Make an exact copy of all the data.

Dataset excerpts

*** Begin section ***

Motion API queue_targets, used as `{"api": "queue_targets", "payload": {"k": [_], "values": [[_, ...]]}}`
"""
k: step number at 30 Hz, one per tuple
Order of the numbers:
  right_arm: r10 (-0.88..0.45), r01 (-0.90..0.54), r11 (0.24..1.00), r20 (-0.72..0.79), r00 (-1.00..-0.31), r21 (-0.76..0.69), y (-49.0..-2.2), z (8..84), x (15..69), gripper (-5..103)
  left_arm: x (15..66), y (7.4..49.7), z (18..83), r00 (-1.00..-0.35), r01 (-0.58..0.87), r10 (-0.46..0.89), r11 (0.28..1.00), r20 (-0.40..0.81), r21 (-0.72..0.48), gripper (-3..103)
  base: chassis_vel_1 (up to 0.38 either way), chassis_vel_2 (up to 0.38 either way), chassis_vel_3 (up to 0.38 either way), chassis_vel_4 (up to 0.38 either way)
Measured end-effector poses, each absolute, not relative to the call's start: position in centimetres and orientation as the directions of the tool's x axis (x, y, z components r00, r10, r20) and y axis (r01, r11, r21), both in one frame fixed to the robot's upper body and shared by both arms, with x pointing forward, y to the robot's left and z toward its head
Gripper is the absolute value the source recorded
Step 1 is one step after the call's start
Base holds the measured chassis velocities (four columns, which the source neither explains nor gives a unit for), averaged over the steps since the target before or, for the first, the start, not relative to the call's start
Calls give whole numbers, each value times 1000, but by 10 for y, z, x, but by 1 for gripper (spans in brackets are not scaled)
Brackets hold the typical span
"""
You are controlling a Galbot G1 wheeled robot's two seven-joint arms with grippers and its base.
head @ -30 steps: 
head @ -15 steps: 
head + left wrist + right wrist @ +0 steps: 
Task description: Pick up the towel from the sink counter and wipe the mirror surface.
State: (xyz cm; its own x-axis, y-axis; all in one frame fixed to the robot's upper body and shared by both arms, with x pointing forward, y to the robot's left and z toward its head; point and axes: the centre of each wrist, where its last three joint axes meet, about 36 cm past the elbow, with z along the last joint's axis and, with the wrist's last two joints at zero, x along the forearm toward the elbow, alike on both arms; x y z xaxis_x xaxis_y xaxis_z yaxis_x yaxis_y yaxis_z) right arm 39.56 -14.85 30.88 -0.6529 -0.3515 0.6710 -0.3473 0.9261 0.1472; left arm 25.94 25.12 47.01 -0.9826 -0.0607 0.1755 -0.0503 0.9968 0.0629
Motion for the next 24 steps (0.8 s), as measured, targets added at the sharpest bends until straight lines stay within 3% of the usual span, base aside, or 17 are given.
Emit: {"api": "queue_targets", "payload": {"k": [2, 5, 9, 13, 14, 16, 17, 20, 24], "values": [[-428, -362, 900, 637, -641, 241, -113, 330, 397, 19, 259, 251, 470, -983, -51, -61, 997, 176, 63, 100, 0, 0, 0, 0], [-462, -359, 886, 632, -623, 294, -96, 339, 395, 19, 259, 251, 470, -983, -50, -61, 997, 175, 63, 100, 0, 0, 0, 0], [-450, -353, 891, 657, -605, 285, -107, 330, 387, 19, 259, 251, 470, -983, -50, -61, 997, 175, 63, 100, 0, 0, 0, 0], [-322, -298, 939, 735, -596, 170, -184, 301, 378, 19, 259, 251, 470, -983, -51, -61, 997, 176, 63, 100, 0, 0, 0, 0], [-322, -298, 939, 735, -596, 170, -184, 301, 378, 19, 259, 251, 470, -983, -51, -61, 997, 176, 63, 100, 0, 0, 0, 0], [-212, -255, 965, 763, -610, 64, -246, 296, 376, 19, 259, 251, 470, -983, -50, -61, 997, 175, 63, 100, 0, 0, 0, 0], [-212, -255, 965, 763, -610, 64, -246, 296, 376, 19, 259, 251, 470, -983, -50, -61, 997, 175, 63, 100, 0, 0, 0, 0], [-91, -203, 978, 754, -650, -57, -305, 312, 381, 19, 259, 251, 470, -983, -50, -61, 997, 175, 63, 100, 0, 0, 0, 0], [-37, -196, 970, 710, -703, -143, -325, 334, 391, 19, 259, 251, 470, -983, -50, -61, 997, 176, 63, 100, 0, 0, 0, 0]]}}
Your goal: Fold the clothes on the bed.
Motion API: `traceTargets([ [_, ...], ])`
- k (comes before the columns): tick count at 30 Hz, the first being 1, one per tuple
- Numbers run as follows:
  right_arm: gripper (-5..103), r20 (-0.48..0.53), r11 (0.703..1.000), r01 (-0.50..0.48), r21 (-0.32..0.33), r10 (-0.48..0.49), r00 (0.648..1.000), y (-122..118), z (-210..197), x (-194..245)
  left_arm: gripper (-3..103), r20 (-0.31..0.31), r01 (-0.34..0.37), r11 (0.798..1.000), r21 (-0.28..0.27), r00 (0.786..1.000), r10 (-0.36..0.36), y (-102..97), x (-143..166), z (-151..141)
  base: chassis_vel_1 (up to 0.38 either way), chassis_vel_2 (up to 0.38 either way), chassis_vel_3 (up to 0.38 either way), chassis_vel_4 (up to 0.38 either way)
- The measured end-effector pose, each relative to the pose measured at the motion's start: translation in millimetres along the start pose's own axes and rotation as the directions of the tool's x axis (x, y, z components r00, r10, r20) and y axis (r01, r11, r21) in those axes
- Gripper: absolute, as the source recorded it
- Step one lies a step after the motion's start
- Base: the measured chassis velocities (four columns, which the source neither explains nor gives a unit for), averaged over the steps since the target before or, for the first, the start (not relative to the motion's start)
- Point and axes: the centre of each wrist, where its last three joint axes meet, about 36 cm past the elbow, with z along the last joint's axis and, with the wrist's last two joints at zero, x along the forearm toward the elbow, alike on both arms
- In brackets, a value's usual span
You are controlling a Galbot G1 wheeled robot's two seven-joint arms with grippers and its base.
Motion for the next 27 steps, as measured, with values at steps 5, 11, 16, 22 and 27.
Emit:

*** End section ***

▶ Exercise result:
Motion API queue_targets, used as `{"api": "queue_targets", "payload": {"k": [_], "values": [[_, ...]]}}`
"""
k: step number at 30 Hz, one per tuple
Order of the numbers:
  right_arm: r10 (-0.88..0.45), r01 (-0.90..0.54), r11 (0.24..1.00), r20 (-0.72..0.79), r00 (-1.00..-0.31), r21 (-0.76..0.69), y (-49.0..-2.2), z (8..84), x (15..69), gripper (-5..103)
  left_arm: x (15..66), y (7.4..49.7), z (18..83), r00 (-1.00..-0.35), r01 (-0.58..0.87), r10 (-0.46..0.89), r11 (0.28..1.00), r20 (-0.40..0.81), r21 (-0.72..0.48), gripper (-3..103)
  base: chassis_vel_1 (up to 0.38 either way), chassis_vel_2 (up to 0.38 either way), chassis_vel_3 (up to 0.38 either way), chassis_vel_4 (up to 0.38 either way)
Measured end-effector poses, each absolute, not relative to the call's start: position in centimetres and orientation as the directions of the tool's x axis (x, y, z components r00, r10, r20) and y axis (r01, r11, r21), both in one frame fixed to the robot's upper body and shared by both arms, with x pointing forward, y to the robot's left and z toward its head
Gripper is the absolute value the source recorded
Step 1 is one step after the call's start
Base holds the measured chassis velocities (four columns, which the source neither explains nor gives a unit for), averaged over the steps since the target before or, for the first, the start, not relative to the call's start
Calls give whole numbers, each value times 1000, but by 10 for y, z, x, but by 1 for gripper (spans in brackets are not scaled)
Brackets hold the typical span
"""
You are controlling a Galbot G1 wheeled robot's two seven-joint arms with grippers and its base.
head @ -30 steps: 
head @ -15 steps: 
head + left wrist + right wrist @ +0 steps: 
Task description: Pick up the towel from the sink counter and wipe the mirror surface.
State: (xyz cm; its own x-axis, y-axis; all in one frame fixed to the robot's upper body and shared by both arms, with x pointing forward, y to the robot's left and z toward its head; point and axes: the centre of each wrist, where its last three joint axes meet, about 36 cm past the elbow, with z along the last joint's axis and, with the wrist's last two joints at zero, x along the forearm toward the elbow, alike on both arms; x y z xaxis_x xaxis_y xaxis_z yaxis_x yaxis_y yaxis_z) right arm 39.56 -14.85 30.88 -0.6529 -0.3515 0.6710 -0.3473 0.9261 0.1472; left arm 25.94 25.12 47.01 -0.9826 -0.0607 0.1755 -0.0503 0.9968 0.0629
Motion for the next 24 steps (0.8 s), as measured, targets added at the sharpest bends until straight lines stay within 3% of the usual span, base aside, or 17 are given.
Emit: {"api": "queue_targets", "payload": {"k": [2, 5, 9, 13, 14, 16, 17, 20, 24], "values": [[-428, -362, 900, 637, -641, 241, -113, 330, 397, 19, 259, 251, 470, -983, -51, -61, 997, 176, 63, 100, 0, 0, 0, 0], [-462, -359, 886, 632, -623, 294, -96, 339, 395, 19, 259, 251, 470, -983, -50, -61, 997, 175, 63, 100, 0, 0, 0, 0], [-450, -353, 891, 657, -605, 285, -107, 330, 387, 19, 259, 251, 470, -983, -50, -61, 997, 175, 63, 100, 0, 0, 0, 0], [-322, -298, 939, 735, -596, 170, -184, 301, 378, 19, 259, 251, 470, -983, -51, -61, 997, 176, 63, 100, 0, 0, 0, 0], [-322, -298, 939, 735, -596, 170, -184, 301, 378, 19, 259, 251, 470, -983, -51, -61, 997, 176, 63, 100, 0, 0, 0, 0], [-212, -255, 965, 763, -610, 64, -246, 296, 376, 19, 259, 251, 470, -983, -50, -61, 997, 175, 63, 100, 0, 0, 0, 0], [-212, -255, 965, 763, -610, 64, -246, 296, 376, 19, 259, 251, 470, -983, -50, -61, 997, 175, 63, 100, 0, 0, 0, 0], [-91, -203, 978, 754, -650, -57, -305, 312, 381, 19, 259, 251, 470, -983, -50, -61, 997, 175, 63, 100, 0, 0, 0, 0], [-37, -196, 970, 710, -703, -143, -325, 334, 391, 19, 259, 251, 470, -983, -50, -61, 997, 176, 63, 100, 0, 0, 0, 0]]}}
Your goal: Fold the clothes on the bed.
Motion API: `traceTargets([ [_, ...], ])`
- k (comes before the columns): tick count at 30 Hz, the first being 1, one per tuple
- Numbers run as follows:
  right_arm: gripper (-5..103), r20 (-0.48..0.53), r11 (0.703..1.000), r01 (-0.50..0.48), r21 (-0.32..0.33), r10 (-0.48..0.49), r00 (0.648..1.000), y (-122..118), z (-210..197), x (-194..245)
  left_arm: gripper (-3..103), r20 (-0.31..0.31), r01 (-0.34..0.37), r11 (0.798..1.000), r21 (-0.28..0.27), r00 (0.786..1.000), r10 (-0.36..0.36), y (-102..97), x (-143..166), z (-151..141)
  base: chassis_vel_1 (up to 0.38 either way), chassis_vel_2 (up to 0.38 either way), chassis_vel_3 (up to 0.38 either way), chassis_vel_4 (up to 0.38 either way)
- The measured end-effector pose, each relative to the pose measured at the motion's start: translation in millimetres along the start pose's own axes and rotation as the directions of the tool's x axis (x, y, z components r00, r10, r20) and y axis (r01, r11, r21) in those axes
- Gripper: absolute, as the source recorded it
- Step one lies a step after the motion's start
- Base: the measured chassis velocities (four columns, which the source neither explains nor gives a unit for), averaged over the steps since the target before or, for the first, the start (not relative to the motion's start)
- Point and axes: the centre of each wrist, where its last three joint axes meet, about 36 cm past the elbow, with z along the last joint's axis and, with the wrist's last two joints at zero, x along the forearm toward the elbow, alike on both arms
- In brackets, a value's usual span
You are controlling a Galbot G1 wheeled robot's two seven-joint arms with grippers and its base.
Motion for the next 27 steps, as measured, with values at steps 5, 11, 16, 22 and 27.
Emit:

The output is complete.